特に仕事の場面での「感情的」というのは、論理的、冷静、落ち着きの正反対の意味で使われ、感情を抑えて振る舞うのが良いこと、当然のこととされます。何があっても「感情的」にならないように心掛けている人が多いでしょうし、私も基本的な意識は同じです。
ただ、仕事の中からすべての感情を排除することはできません。あからさまに不快な態度で、周りを同じような気持ちにさせるのは好ましくありませんが、人間は感情の動物であり、好きなものは好き、嫌いなものは嫌い、嫌なものは嫌です。
人間は、表には出さなくても、自分の身の回りで起こったことや人間関係について、必ず何かしらの感情を持ちます。その感情は、自分にとって「快」か「不快」かを直感的に判断しているといわれ、もっともらしい理由をつけても、結局は後付けの理屈ということはよくあります。
組織のマネジメントや、チーム内でのリーダーシップが必要な場面で、この「感情」に配慮することは必須の要件です。相手の感情を無視して、理屈や理性だけで判断しても、効果的な組織運営はできません。
例えば、何かミスやトラブルが起こったとき、誰か一人だけの責任ということばかりではありません。みんなのミスや見落としがちょっとずつ重なったものだったとき、自分の責任を全否定まではしなくても、心のどこかに他の誰かを責めたくなる感情があるはずです。多くの人は、その感情を隠して「自分にも責任がある」「ミスはお互い様」などと言い聞かせて、論理的、理性的に振る舞おうとします。
もしもそこで、感情をあらわにして一方的に他人を責める人がいたとしたら、同じく感情的に許せないと反応してしまうでしょう。

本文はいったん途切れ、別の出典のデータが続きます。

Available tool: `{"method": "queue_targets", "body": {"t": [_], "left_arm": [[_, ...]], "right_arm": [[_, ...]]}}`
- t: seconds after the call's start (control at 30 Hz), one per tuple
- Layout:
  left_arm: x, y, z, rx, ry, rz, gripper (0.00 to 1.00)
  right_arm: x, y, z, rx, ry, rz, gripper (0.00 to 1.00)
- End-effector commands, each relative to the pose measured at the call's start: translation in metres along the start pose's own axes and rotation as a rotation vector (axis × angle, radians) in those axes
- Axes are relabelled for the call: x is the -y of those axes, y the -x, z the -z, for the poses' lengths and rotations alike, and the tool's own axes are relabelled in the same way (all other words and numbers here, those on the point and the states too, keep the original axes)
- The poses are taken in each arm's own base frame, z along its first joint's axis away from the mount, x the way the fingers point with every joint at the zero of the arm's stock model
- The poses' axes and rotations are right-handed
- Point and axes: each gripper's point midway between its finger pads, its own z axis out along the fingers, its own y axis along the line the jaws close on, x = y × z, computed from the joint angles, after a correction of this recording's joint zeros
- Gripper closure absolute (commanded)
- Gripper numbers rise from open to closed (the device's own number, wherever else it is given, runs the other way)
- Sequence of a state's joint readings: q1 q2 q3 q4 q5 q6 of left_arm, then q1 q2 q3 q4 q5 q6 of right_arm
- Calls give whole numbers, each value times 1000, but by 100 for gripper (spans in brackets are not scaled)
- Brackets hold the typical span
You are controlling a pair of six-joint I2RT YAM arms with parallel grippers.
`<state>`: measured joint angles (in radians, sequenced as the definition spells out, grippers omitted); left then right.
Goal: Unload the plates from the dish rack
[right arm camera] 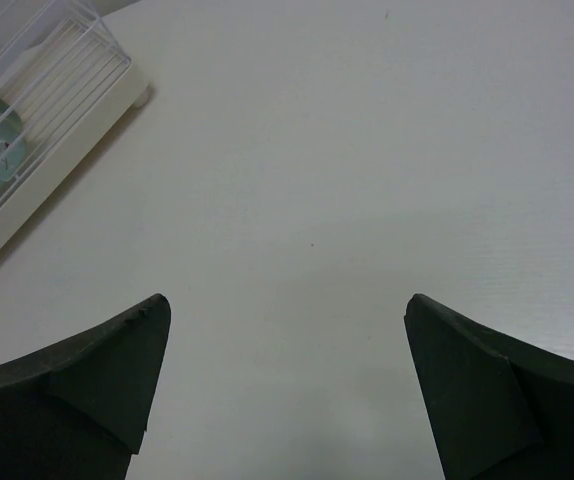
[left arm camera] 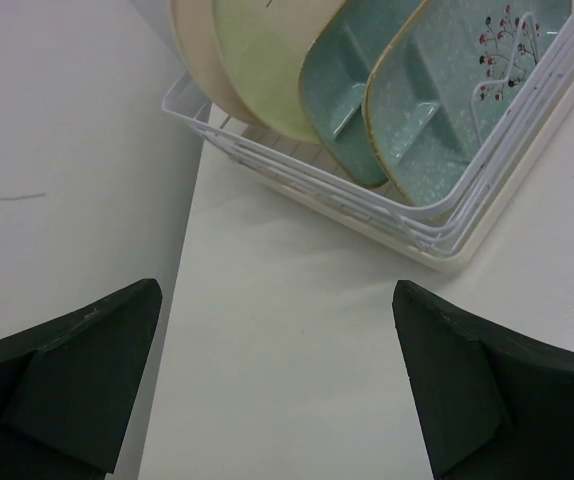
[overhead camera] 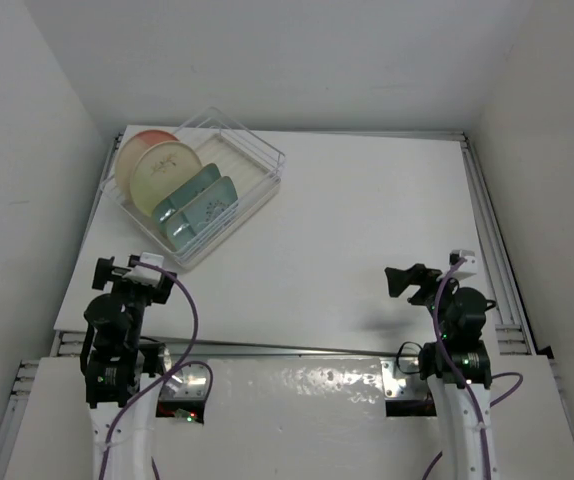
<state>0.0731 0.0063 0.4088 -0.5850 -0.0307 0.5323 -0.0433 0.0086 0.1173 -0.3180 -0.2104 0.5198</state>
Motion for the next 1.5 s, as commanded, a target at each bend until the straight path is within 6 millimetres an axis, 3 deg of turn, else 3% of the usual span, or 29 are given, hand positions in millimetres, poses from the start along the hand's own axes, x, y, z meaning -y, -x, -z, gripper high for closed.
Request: {"method": "queue_targets", "body": {"t": [0.0, 0.1, 0.17, 0.27, 0.3, 0.37, 0.4, 0.43, 0.47, 0.5, 0.57, 0.6, 0.67, 0.7, 0.8, 0.9, 1.1, 1.27, 1.4, 1.47], "left_arm": [[-14, 30, 17, 164, 67, -46, 0], [-7, 28, 21, 154, 15, -134, 0], [-14, 40, 23, 200, 41, -172, 0], [-38, 78, 28, 292, 124, -186, 0], [-42, 89, 30, 301, 119, -188, 0], [-45, 122, 26, 284, 33, -139, 1], [-33, 126, 22, 243, -69, -130, 3], [-36, 150, 11, 191, -149, -121, 9], [-13, 143, 10, 102, -317, -106, 14], [-16, 166, -10, 40, -401, -90, 19], [-8, 172, -27, -77, -508, -8, 36], [-9, 174, -50, -185, -538, 24, 44], [-3, 168, -67, -332, -527, 33, 58], [8, 171, -75, -377, -511, -65, 59], [38, 164, -110, -467, -568, -174, 52], [48, 150, -141, -524, -551, -185, 47], [67, 123, -173, -586, -518, -157, 45], [84, 99, -170, -630, -569, -143, 52], [97, 66, -159, -693, -596, -142, 59], [96, 62, -166, -677, -556, -139, 65]], "right_arm": [[-1, 11, 0, 25, -11, -5, 1], [-2, 12, 0, 6, -17, -12, 1], [-8, 22, 0, 6, -12, -29, 1], [-24, 40, -4, -42, 43, 4, 1], [-30, 56, -2, -6, 57, 40, 1], [-44, 61, -13, -149, 113, 81, 1], [-56, 91, -13, -126, 133, 130, 1], [-50, 83, -23, -219, 105, 115, 8], [-50, 91, -27, -231, 97, 129, 12], [-56, 114, -30, -207, 101, 161, 17], [-48, 117, -43, -240, 58, 159, 28], [-49, 126, -46, -224, 55, 163, 29], [-49, 132, -53, -201, 52, 162, 30], [-49, 132, -55, -196, 54, 150, 30], [-52, 132, -59, -165, 76, 141, 29], [-53, 125, -60, -168, 91, 129, 29], [-43, 92, -57, -262, 70, 83, 29], [-36, 76, -52, -294, 51, 70, 29], [-30, 68, -52, -305, 32, 70, 29], [-30, 66, -54, -308, 30, 64, 29]]}}
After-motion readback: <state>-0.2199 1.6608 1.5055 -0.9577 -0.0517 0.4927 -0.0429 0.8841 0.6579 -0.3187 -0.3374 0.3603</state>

ただ、このお互いの感情が事前にわかっていたとしたらどうでしょうか。不満な気持ち、申し訳ない気持ち、逃げたい気持ち、強がりたい気持ちなど、感情にはいろいろありますが、それを理性で抑えずに、あえてぶつけあって確認し合うと、その後の納得感は増します。相手の本音を知ったと思えるからです。
理屈っぽいきれい事だけでなく、様々な負の「感情」も含めてコントロールしなければ、良い組織運営はできません。
優秀な組織には、メンバーの気持ちを高めていく「モチベーター」が必要だと言われます。モチベーションの中には多くの感情が含まれ、この感情面からチームを盛り上げるリーダーがいます。これは「感情的」になることを、悪いものとして排除していては成り立たないことです。
「感情的」なのは悪いことばかりではありません。誰でも良くない感情は持つものであり、それを示して認識し合うことや、その気持ちに配慮することが必要です。
人は誰でも論理、筋道、正論だけでは納得できないことがたくさんあります。
もしもすべての問題が論理的、理性的に処理されて、「感情」が見えない職場があったとしたら、そちらの方がよほど問題だと思います。